## Problem description
Without reproducing any picture, copy the records word for word.
┄┄┄┄┄┄
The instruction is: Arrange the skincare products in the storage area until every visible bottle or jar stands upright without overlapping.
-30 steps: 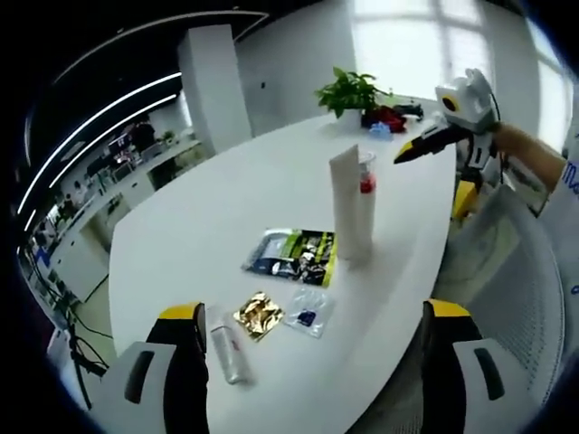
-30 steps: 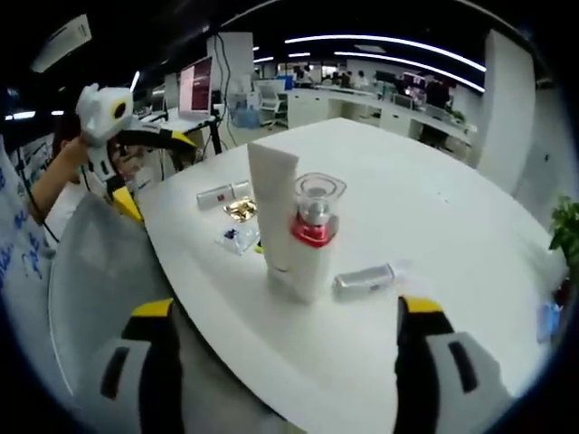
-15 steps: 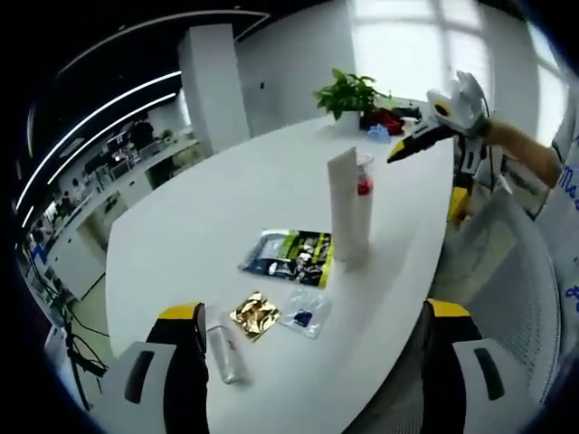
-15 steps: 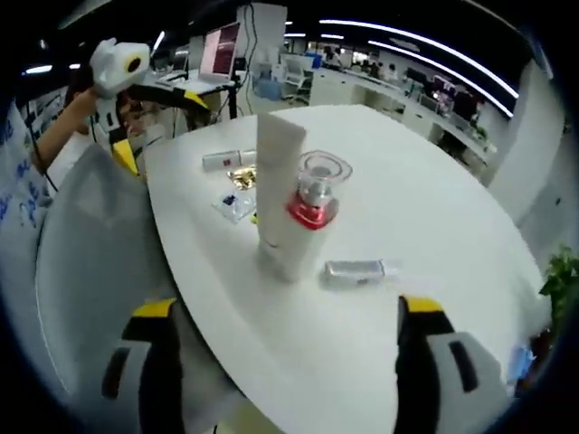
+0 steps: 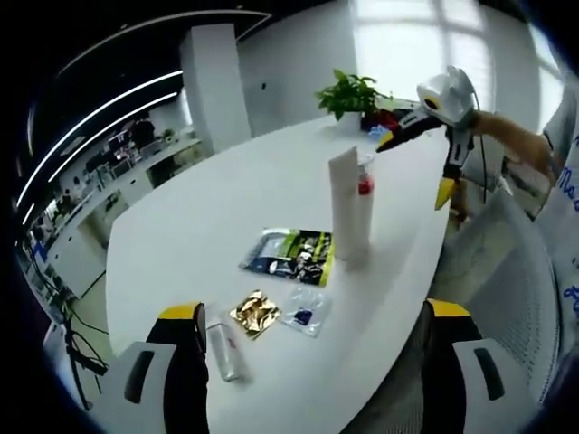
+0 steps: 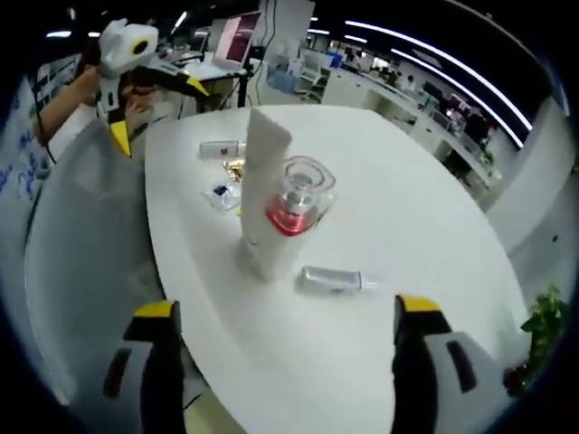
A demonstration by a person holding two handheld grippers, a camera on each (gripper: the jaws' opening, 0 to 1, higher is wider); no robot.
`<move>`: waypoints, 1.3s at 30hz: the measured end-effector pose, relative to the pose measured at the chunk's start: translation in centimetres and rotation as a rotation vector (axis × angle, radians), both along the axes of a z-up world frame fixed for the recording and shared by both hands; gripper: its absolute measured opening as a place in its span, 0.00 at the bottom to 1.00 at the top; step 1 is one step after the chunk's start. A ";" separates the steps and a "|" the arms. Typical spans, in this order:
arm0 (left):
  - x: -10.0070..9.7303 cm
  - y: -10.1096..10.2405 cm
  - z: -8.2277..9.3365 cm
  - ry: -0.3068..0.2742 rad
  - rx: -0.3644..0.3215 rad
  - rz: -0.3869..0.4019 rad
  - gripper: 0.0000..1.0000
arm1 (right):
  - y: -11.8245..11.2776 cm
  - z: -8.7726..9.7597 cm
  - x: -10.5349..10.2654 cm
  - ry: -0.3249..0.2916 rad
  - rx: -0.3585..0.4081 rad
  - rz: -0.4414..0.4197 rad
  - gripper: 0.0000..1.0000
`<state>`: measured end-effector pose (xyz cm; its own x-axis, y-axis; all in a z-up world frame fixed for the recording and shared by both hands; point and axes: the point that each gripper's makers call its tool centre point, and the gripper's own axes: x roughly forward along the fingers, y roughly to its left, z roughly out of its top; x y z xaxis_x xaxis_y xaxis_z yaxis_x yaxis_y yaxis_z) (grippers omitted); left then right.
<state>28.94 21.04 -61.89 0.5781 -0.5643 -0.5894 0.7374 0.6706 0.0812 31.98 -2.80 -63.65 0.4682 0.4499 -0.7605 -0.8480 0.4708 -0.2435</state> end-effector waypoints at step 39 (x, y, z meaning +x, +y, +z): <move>0.0 0.5 -0.4 0.026 -0.006 0.023 0.97 | -1.7 -2.8 6.5 0.026 -0.241 0.208 0.58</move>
<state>28.93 21.58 -62.28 0.5755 -0.5541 -0.6015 0.7234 0.6880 0.0583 38.47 -4.53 -66.48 0.3643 0.3390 -0.8674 -0.9273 0.2181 -0.3042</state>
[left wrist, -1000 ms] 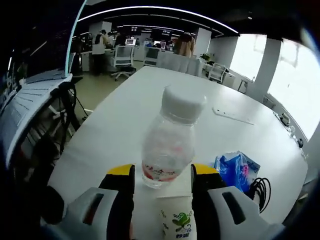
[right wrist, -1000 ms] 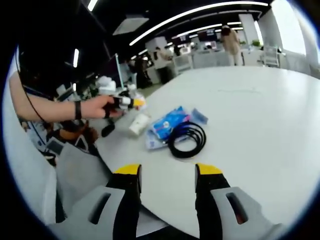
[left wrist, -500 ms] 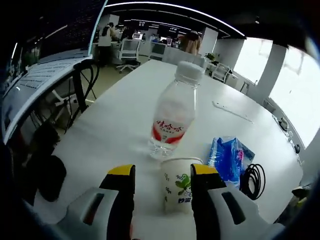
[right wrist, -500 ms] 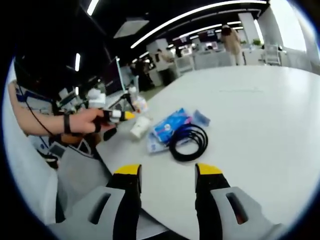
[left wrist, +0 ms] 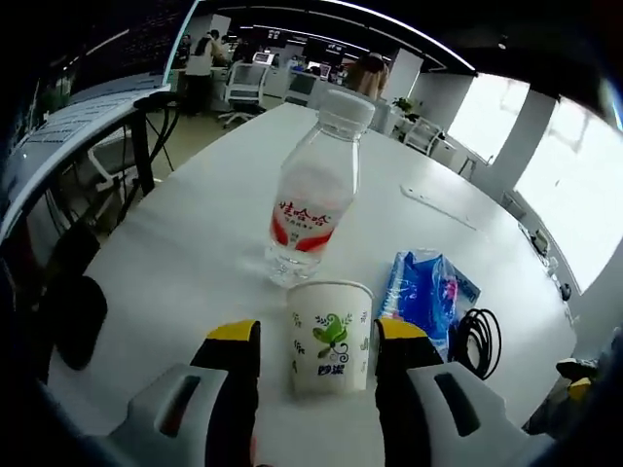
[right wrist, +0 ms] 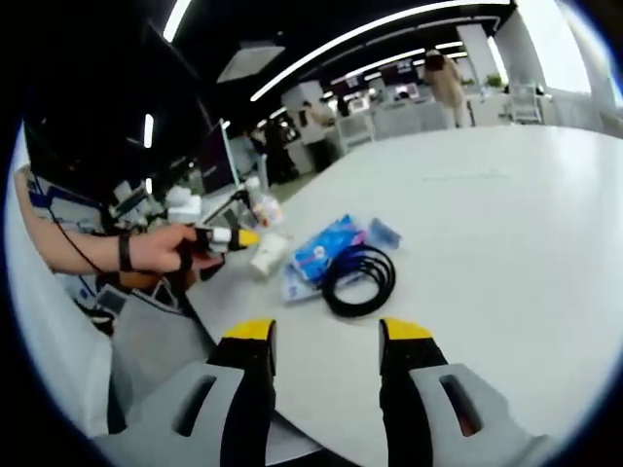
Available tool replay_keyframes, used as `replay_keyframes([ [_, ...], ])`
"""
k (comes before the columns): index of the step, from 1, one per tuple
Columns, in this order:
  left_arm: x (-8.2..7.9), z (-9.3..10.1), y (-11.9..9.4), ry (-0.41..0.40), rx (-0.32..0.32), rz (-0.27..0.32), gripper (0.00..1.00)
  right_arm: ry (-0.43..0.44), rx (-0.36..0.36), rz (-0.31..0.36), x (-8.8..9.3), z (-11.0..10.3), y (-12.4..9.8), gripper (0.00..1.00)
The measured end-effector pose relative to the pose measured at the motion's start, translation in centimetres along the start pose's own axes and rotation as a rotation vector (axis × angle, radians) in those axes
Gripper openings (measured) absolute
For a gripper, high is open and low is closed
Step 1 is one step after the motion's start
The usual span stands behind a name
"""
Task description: Arrange the tabletop items into an orderly group along one side of the table until the central work area is clear of visible clutter.
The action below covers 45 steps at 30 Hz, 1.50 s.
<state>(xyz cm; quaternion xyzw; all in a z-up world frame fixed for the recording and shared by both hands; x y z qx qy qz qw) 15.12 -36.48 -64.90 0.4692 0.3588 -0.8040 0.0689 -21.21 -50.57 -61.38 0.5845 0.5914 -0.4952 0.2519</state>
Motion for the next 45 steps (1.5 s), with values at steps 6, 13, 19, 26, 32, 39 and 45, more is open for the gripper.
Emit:
replay_keyframes([
  [6, 0.3, 0.5, 0.3, -0.008, 0.013, -0.017, 0.47, 0.008, 0.006, -0.001, 0.4, 0.2, -0.3, 0.4],
  [13, 0.5, 0.8, 0.5, -0.004, 0.02, -0.039, 0.46, 0.007, 0.015, 0.006, 0.2, 0.5, -0.5, 0.4],
  [19, 0.7, 1.0, 0.9, 0.025, 0.028, -0.071, 0.47, 0.001, 0.021, 0.01, 0.0, 0.8, -0.6, 0.41],
  [26, 1.3, 1.1, 1.8, 0.041, 0.032, -0.105, 0.47, -0.004, 0.029, 0.013, 0.1, 1.1, -0.7, 0.46],
  [32, 1.8, 1.4, 2.3, 0.057, 0.042, -0.136, 0.47, 0.002, 0.037, 0.016, 0.1, 1.3, -1.1, 0.47],
  [39, 2.0, 1.7, 2.8, 0.062, 0.047, -0.154, 0.47, 0.011, 0.055, 0.02, 0.3, 1.6, -1.6, 0.47],
  [45, 2.1, 1.8, 2.9, 0.068, 0.045, -0.166, 0.47, 0.012, 0.062, 0.029, 0.1, 1.8, -1.8, 0.47],
])
Point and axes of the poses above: the point that each gripper's makers call its tool centre point, and the gripper's own axes: y roughly forward along the fingers, z roughly to its right, x roughly out of its underside, the point moved 8 cm from there along -y, roughly backward along the fingers, and after that the axes turned 11 degrees about z, right-handed, at the moved point
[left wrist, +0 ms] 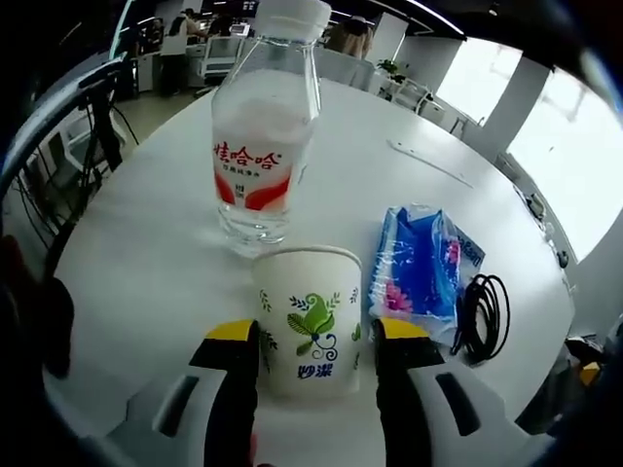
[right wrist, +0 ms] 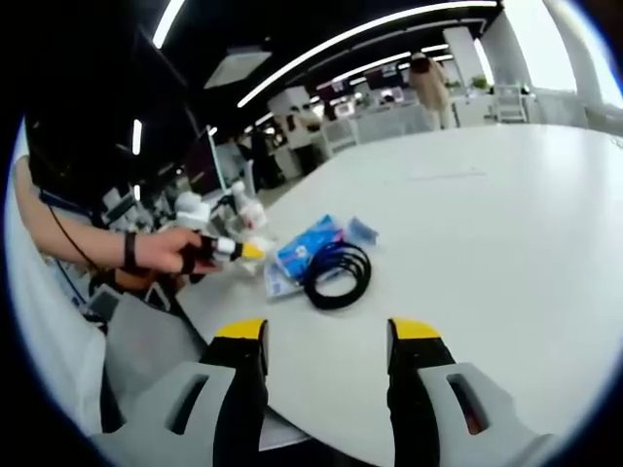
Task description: Arrange the tabletop items into an orderly group along one side of the table until the central work area is clear of visible clutter.
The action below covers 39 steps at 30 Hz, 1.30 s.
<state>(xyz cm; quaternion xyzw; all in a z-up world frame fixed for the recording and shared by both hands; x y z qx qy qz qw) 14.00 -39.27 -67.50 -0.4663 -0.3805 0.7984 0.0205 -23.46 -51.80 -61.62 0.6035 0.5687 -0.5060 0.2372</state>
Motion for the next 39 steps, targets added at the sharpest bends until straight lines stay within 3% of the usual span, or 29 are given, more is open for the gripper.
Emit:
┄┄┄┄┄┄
## Answer below
The instruction is: Arrange the skincare products in the storage area until every visible bottle or jar stands upright without overlapping.
-30 steps: 
-30 steps: 
-15 steps: 
-15 steps: 
+0 steps: 
+0 steps: 
A demonstration by a person holding two handheld grippers, a camera on each (gripper: the jaws' opening, 0 to 1, higher is wider); no robot.
`<move>`: waypoints, 1.3s at 30hz: the measured end-effector pose, relative to the pose measured at the chunk's start: translation in centimetres and rotation as a rotation vector (axis × angle, radians), both along the axes of a z-up world frame fixed for the recording and shared by both hands; gripper: its absolute measured opening as a place in its span, 0.00 at the bottom to 1.00 at the top; step 1 is one step after the chunk's start. A ";" separates the steps and a "|" the arms. Typical spans, in this order:
arm0 (left):
  - x: -10.0070..9.7303 cm
  - y: -10.1096..10.2405 cm
  - z: -8.2277..9.3365 cm
  - ry: -0.3068..0.2742 rad
  - rx: -0.3644..0.3215 rad
  - rz: -0.3869..0.4019 rad
  - gripper: 0.0000..1.0000
arm1 (right):
  - y: -11.8245..11.2776 cm
  - z: -8.7726..9.7597 cm
  - x: -10.5349..10.2654 cm
  - ry: -0.3249..0.2916 rad
  - rx: -0.3585..0.4081 rad
  - rz: -0.4414..0.4197 rad
  - gripper: 0.0000..1.0000
`<state>`: measured end-effector pose (xyz cm; its own x-axis, y-axis; all in a z-up world frame fixed for the recording and shared by both hands; point and axes: the point that each gripper's makers call its tool centre point, and the gripper's own axes: x roughly forward along the fingers, y roughly to its left, z roughly out of its top; x y z xaxis_x xaxis_y xaxis_z yaxis_x yaxis_y yaxis_z) (grippers omitted); left then right.
<state>28.94 21.04 -61.89 0.5781 -0.5643 -0.5894 0.7374 0.6706 0.0812 31.98 -2.80 -63.65 0.4682 0.4499 -0.7605 -0.8480 0.4708 -0.2435</state> end-effector waypoints at step 39 (x, y, z meaning +x, +y, +z): <move>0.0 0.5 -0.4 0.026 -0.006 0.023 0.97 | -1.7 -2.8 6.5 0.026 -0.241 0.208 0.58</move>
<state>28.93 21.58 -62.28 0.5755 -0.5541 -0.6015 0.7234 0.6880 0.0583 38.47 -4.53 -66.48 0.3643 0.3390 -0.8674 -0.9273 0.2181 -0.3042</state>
[left wrist, -1000 ms] 
[right wrist, -1000 ms] 
[left wrist, -500 ms] 
[right wrist, -500 ms] 
[left wrist, +0 ms] 
[right wrist, +0 ms] 
Available tool replay_keyframes, used as `replay_keyframes([ [_, ...], ])`
"""
k (comes before the columns): index of the step, from 1, one per tuple
Columns, in this order:
  left_arm: x (-8.2..7.9), z (-9.3..10.1), y (-11.9..9.4), ry (-0.41..0.40), rx (-0.32..0.32), rz (-0.27..0.32), gripper (0.00..1.00)
  right_arm: ry (-0.43..0.44), rx (-0.36..0.36), rz (-0.31..0.36), x (-8.8..9.3), z (-11.0..10.3), y (-12.4..9.8), gripper (0.00..1.00)
The measured end-effector pose relative to the pose measured at the motion's start, translation in centimetres along the start pose's own axes and rotation as a rotation vector (axis × angle, radians) in those axes
Gripper openings (measured) absolute
For a gripper, high is open and low is closed
Step 1 is one step after the motion's start
The usual span stands behind a name
"""
Task description: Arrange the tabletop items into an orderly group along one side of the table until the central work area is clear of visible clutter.
The action below covers 45 steps at 30 Hz, 1.50 s.
<state>(xyz cm; quaternion xyzw; all in a z-up world frame fixed for the recording and shared by both hands; x y z qx qy qz qw) 15.12 -36.48 -64.90 0.4692 0.3588 -0.8040 0.0689 -21.21 -50.57 -61.38 0.5845 0.5914 -0.4952 0.2519</state>
Motion for the next 45 steps (1.5 s), with values at steps 6, 13, 19, 26, 32, 39 and 45, more is open for the gripper.
Emit:
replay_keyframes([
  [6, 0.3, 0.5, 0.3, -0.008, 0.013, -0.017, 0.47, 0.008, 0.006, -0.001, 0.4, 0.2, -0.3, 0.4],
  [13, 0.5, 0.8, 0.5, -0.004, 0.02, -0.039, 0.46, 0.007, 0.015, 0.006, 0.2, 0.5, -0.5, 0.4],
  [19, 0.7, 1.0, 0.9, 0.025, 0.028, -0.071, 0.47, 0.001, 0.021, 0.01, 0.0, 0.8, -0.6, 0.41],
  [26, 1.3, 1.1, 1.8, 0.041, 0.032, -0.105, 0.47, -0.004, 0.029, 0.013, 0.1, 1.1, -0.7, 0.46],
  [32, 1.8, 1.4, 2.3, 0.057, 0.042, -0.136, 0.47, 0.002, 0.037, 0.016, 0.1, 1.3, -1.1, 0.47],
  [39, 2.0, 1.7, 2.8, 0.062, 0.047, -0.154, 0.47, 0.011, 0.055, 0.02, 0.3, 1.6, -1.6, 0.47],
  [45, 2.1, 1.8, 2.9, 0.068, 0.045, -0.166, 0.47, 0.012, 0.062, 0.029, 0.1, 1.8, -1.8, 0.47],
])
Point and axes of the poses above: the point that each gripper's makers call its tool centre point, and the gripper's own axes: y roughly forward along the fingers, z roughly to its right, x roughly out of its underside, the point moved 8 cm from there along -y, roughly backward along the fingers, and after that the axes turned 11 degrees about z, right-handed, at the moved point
[left wrist, +0 ms] 
[right wrist, +0 ms] 
Task description: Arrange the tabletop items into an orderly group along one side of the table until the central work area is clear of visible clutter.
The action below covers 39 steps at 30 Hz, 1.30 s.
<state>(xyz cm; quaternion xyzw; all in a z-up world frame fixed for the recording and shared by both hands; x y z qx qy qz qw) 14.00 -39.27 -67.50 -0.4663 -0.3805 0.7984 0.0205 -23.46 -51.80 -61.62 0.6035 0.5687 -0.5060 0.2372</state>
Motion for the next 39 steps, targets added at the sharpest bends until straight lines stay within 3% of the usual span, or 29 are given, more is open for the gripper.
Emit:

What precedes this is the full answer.